__AVAILABLE DATA__.
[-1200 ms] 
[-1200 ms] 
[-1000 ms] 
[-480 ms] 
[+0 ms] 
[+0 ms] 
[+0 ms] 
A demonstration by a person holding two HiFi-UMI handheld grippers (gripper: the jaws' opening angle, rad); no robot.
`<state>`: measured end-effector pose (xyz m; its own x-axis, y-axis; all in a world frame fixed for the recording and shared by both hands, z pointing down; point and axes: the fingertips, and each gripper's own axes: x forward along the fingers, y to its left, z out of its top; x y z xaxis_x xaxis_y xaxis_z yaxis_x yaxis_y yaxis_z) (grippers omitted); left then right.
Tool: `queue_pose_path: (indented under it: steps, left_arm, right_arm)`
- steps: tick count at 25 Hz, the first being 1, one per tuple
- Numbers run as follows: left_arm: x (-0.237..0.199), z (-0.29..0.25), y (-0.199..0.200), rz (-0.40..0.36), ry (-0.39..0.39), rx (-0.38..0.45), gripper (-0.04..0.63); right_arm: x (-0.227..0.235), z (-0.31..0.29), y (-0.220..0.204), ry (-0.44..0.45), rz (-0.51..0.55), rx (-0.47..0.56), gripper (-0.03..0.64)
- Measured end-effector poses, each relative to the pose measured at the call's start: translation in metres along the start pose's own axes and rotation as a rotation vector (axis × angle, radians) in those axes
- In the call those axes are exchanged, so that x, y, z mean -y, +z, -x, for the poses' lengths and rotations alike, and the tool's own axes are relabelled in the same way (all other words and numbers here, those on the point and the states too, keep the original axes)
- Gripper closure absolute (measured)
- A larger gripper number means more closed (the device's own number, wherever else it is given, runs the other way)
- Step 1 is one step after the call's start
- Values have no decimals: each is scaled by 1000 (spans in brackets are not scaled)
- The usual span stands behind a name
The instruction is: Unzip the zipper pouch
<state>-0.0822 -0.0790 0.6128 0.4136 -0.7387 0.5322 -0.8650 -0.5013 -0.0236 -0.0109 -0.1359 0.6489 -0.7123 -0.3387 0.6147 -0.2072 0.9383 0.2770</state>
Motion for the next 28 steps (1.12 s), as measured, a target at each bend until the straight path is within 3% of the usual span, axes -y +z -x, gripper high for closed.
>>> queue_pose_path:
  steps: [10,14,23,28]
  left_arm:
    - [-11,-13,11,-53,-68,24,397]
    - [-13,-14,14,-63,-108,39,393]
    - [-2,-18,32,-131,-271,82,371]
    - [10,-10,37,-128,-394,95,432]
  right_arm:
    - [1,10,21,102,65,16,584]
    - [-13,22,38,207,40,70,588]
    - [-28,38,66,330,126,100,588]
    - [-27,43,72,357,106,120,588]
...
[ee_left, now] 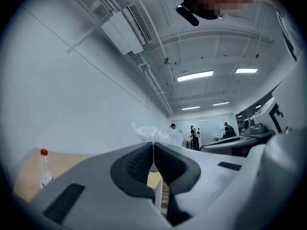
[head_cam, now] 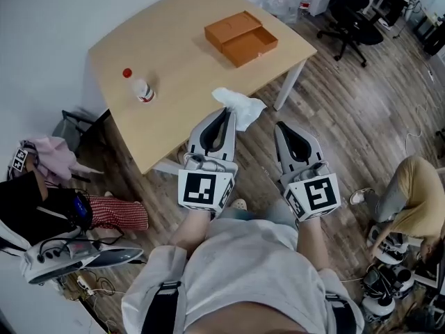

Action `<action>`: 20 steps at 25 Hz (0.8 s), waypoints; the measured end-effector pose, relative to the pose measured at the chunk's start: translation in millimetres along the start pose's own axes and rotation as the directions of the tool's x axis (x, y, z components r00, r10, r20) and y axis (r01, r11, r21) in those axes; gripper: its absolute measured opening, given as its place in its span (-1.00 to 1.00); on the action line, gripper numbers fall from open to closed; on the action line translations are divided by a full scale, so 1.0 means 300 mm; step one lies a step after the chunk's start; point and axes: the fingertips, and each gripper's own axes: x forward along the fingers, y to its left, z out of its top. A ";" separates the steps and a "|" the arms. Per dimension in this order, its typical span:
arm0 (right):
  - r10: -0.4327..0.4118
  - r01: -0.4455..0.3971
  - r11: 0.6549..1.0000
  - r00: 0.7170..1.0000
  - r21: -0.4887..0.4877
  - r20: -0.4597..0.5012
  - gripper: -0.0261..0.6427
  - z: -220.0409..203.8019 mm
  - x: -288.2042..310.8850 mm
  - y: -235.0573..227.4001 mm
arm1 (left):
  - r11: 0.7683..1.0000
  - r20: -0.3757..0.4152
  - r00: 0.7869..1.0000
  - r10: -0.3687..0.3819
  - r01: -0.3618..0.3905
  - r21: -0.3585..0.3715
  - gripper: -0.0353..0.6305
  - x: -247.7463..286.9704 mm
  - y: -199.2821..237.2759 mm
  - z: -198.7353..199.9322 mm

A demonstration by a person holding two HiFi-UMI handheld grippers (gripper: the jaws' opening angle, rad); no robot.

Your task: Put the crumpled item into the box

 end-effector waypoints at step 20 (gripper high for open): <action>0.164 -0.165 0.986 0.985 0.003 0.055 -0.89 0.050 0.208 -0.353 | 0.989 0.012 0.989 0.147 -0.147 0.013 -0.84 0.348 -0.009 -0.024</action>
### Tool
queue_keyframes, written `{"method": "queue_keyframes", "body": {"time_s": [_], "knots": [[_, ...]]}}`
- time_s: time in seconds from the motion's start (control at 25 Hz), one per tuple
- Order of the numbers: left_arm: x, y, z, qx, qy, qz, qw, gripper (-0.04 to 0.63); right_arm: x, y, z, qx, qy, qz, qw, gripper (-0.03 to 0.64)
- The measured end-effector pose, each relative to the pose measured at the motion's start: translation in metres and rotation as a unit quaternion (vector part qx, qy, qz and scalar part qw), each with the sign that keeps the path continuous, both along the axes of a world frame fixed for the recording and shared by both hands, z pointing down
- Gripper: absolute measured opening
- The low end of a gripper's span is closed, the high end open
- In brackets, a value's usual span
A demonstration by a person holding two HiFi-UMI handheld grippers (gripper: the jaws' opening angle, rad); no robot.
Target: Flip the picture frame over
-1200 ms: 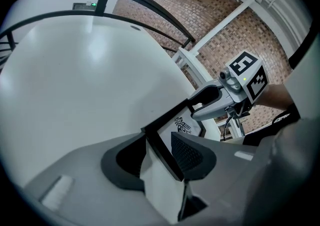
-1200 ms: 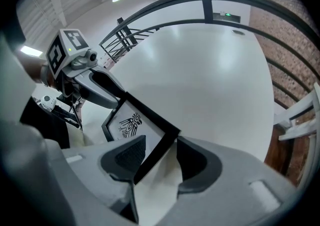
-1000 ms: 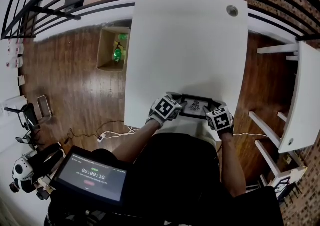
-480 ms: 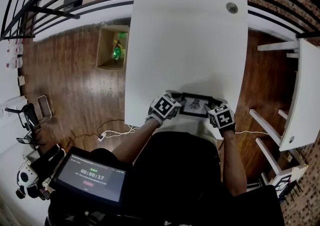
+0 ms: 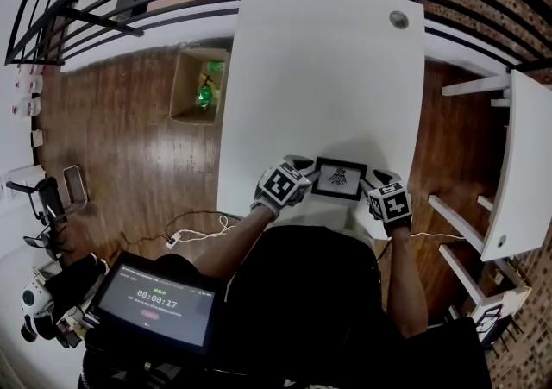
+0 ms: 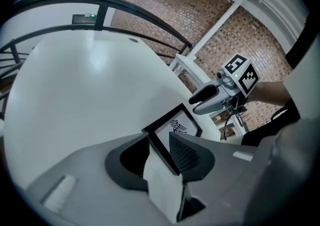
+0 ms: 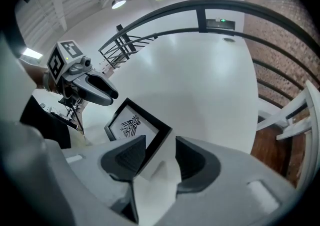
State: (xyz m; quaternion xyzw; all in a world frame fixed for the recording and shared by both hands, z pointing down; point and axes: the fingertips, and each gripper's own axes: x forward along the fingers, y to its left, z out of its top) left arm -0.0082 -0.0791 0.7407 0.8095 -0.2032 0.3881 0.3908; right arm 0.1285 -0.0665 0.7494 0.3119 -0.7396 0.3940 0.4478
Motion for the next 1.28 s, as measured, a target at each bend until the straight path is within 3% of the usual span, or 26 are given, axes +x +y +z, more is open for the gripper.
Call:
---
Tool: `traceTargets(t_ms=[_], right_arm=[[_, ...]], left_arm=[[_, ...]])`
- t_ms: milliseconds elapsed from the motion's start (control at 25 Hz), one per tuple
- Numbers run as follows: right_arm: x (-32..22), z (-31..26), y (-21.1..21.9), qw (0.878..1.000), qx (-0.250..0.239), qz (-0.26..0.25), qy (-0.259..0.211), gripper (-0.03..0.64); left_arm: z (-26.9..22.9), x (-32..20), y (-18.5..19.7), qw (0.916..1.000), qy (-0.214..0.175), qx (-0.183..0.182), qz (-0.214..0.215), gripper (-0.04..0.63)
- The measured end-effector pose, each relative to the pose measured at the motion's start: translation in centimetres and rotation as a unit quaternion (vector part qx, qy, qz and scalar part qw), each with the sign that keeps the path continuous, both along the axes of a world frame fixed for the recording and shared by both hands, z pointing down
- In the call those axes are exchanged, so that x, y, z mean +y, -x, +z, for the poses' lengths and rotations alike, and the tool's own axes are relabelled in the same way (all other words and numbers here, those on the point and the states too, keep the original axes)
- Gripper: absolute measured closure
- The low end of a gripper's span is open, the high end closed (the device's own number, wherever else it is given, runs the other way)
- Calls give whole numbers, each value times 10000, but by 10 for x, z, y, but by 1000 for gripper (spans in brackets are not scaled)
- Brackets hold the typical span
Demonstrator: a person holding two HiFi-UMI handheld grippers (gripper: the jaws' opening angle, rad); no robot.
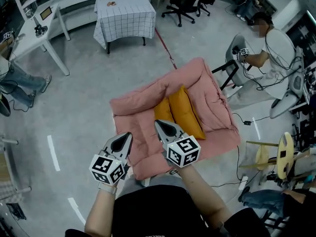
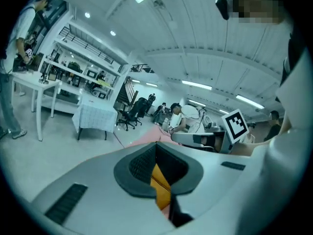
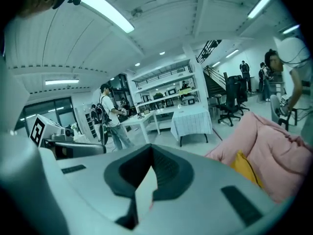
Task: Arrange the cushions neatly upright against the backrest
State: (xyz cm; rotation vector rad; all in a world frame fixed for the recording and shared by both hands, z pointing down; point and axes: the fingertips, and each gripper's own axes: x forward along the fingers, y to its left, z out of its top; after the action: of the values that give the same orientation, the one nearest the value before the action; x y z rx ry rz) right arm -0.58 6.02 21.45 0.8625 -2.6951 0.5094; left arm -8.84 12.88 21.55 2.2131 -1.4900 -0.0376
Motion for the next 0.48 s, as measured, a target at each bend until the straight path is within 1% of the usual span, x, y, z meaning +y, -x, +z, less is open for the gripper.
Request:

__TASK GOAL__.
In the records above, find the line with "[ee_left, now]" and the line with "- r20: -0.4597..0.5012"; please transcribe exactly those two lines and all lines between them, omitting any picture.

__RESULT OF THIS TASK__.
[ee_left, now] 
[head_cam, now] 

Action `<action>`: 20 steps at 25 Hz (0.8 s), waypoints; the measured end-effector pose, relative to the pose measured at the chunk's start: translation in millimetres along the start pose's own axes and rotation as the directions of the tool's x axis (x, y, z components r00, r10, r20) and y axis (r01, r11, r21) in those axes; gripper: its absolute measured opening, given as its place in its span (-1.00 to 1.00); on the action line, gripper numbers fall from open to closed; on the action line translations are divided by a full scale, so 1.0 means 300 mm; step one lies a step after the chunk's start; point and axes: the fingertips, and each gripper's own axes: x forward along the fingers, y to its left, z out of its top. A ";" separates the steps and a "|" the arms. Per dimension in this order, its typical span:
arm0 (right):
  - r10: -0.4327..0.4118
  - r01: -0.4455..0.3971
  - r11: 0.6549..1.0000
  - r00: 0.7170..1.0000
  - r21: -0.4887..0.4877
  - r20: -0.4597..0.5012

No more is needed for this exercise.